I know I’m not the only parent who wonders, on a daily basis, what he can actually do to influence his children. In truth, from an intellectual perspective I know that much of what I’m doing is seed-planting, and so I’ve explained to enough other parents over the years. In ten or twenty years’ time I’ll see fruit, Gd-willing. But still – what can we do, to what productive ends should we direct our approach to training these soon-to-be adults?
I think it’s important for parents – like schoolteachers – to focus less on communicating information and more on communicating “coping” skills, meaning the approaches to handle life situations for decades to come.
• It’s less important that I teach my kids which fork to use for an appetizer, and more important that I guide them to watch others’ conduct for cues to proper manners.
• It’s less important that I teach them therapies for headaches, and more important that I demonstrate a healthy approach to illness and medication.
• It’s less important that I teach them Jewish responses to Christianity, and more important that I manifest a confident approach to living a Jewish life in a non-Jewish world.
And so, and so on – managing success, antagonism, depression, you name it. If the parent seems prosperous, if the parent’s life seems enviable, the children intuitively emulate her/his behavior.
Of course, there is a need for parents to convey certain specific information as well, just as there is a need for schoolteachers to do so. But my sense is that the coping skills are really primary.

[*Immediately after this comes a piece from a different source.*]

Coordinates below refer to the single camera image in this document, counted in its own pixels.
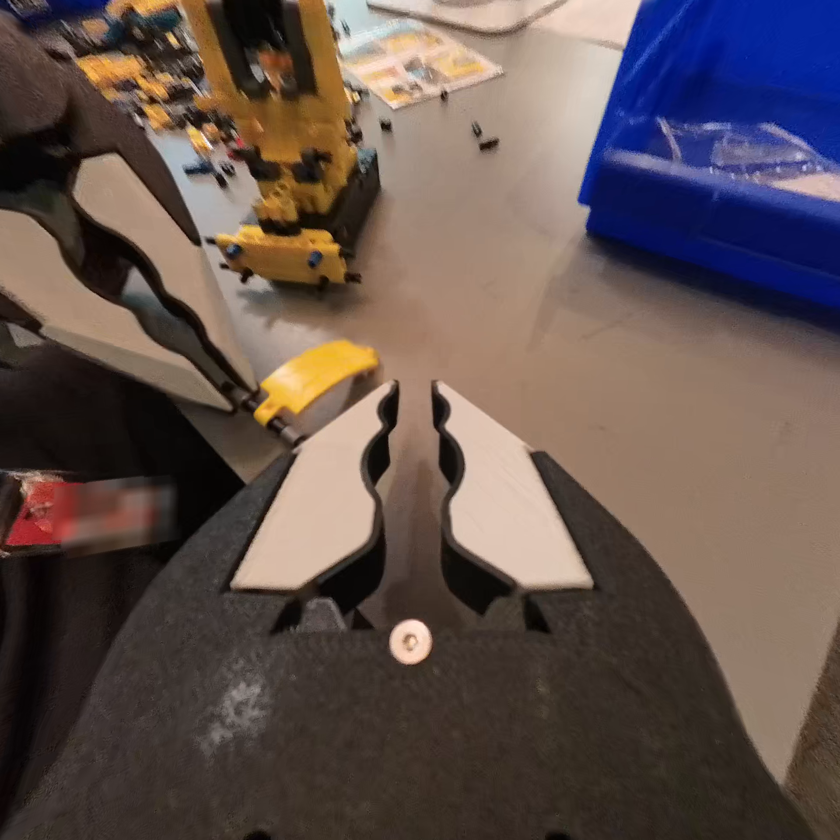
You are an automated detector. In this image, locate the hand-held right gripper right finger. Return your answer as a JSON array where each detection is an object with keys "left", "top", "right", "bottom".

This is especially true given the way that parental time with kids is structured; there simply isn’t enough time to teach data properly, and certainly not to multiple children. And then there’s the fact that kids absorb data all day long, and burn out on it. And the fact that parent-child relationships are not always geared toward direct-teaching relationships.
It’s more effective to teach skills. Multiple children can learn these coping skills by watching the same parent, even just being around the same parent. And those children can learn these skills outside of a formal setting, often by osmosis. And they can learn them by witnessing situations here and there, as they come up. And skills remain applicable over time, while data becomes irrelevant.